Exercise details. Begin at the line where "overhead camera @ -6" appears and reproduce exactly every line through the end of the data below, both included, skipping pictures.

Dataset extract.
***

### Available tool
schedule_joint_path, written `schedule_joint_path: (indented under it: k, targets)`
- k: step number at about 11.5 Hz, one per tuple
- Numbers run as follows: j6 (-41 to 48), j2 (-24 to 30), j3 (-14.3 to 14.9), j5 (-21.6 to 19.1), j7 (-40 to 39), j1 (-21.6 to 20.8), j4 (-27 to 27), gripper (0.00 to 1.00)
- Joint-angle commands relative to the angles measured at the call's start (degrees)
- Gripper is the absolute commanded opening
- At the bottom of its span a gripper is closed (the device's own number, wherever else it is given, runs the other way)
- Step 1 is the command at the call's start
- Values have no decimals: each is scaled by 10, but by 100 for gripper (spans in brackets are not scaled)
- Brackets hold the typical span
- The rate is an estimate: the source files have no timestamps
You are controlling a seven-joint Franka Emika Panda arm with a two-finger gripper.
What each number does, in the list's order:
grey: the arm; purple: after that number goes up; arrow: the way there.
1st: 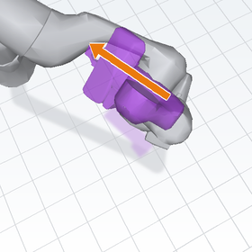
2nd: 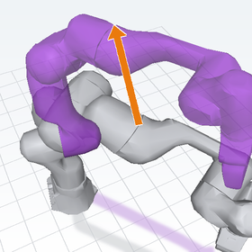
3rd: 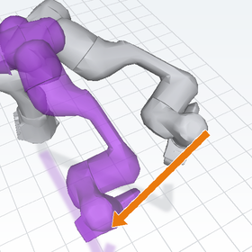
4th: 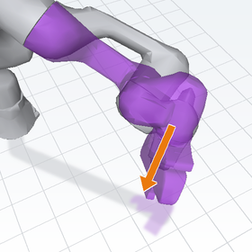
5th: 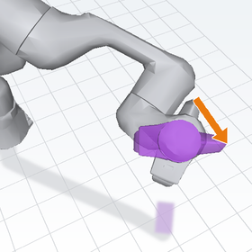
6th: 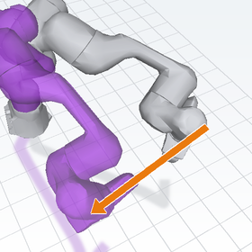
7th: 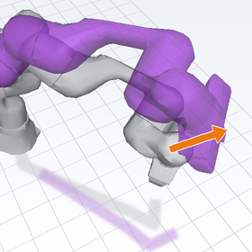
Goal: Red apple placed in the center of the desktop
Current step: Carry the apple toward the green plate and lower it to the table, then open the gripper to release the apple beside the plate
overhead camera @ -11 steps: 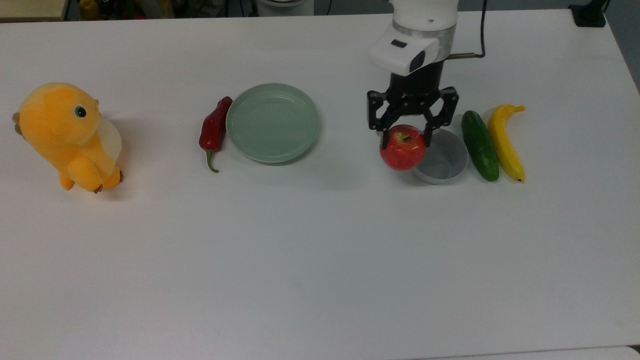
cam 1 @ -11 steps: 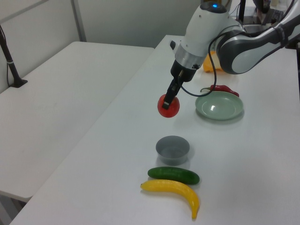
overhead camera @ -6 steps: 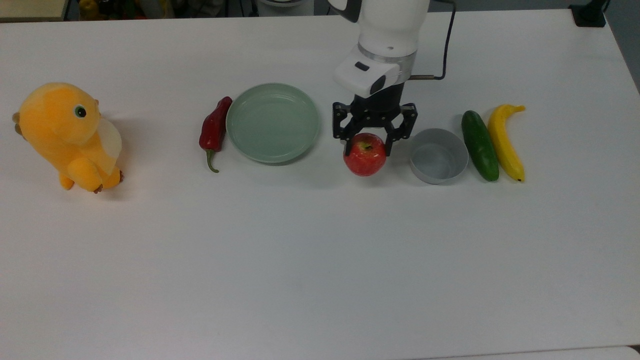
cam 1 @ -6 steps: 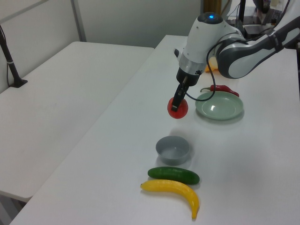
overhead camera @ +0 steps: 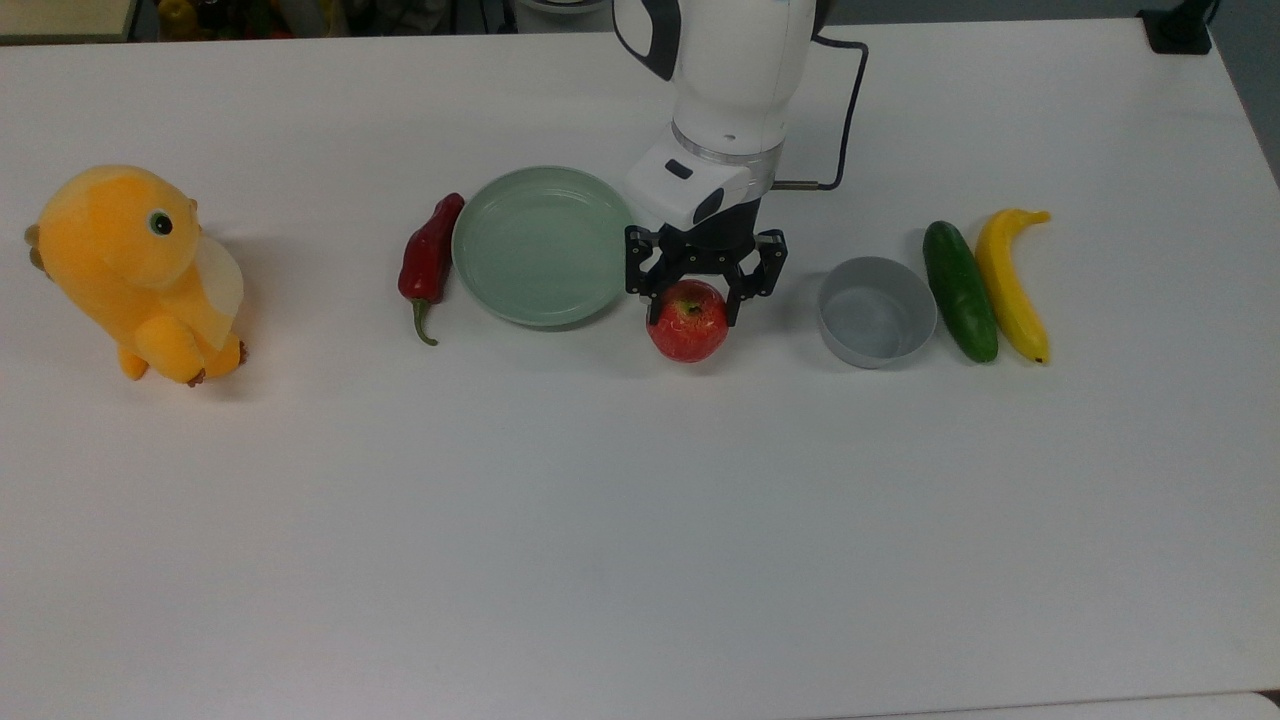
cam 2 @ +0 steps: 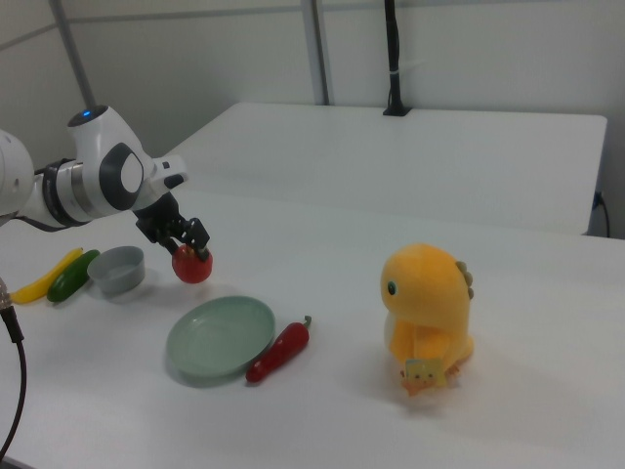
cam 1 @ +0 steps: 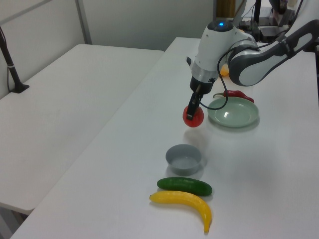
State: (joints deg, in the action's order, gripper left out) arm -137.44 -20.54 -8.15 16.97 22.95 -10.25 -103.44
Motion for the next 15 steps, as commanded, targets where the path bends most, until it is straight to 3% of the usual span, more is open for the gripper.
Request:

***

Exercise answer.
overhead camera @ -6 steps: 
cam 1 @ -6 steps: 
overhead camera @ +0 steps: 
cam 2 @ +0 steps: 
cam 1 @ +0 steps: 
State: (joints deg, in the action's order, gripper left out) arm -137.44 -20.54 -8.15 16.97 22.95 -10.25 -103.44
Motion for the next 15 steps, as commanded, targets where the path bends most, until it is straight to 3% of the usual span, more is open for the gripper.
Request:

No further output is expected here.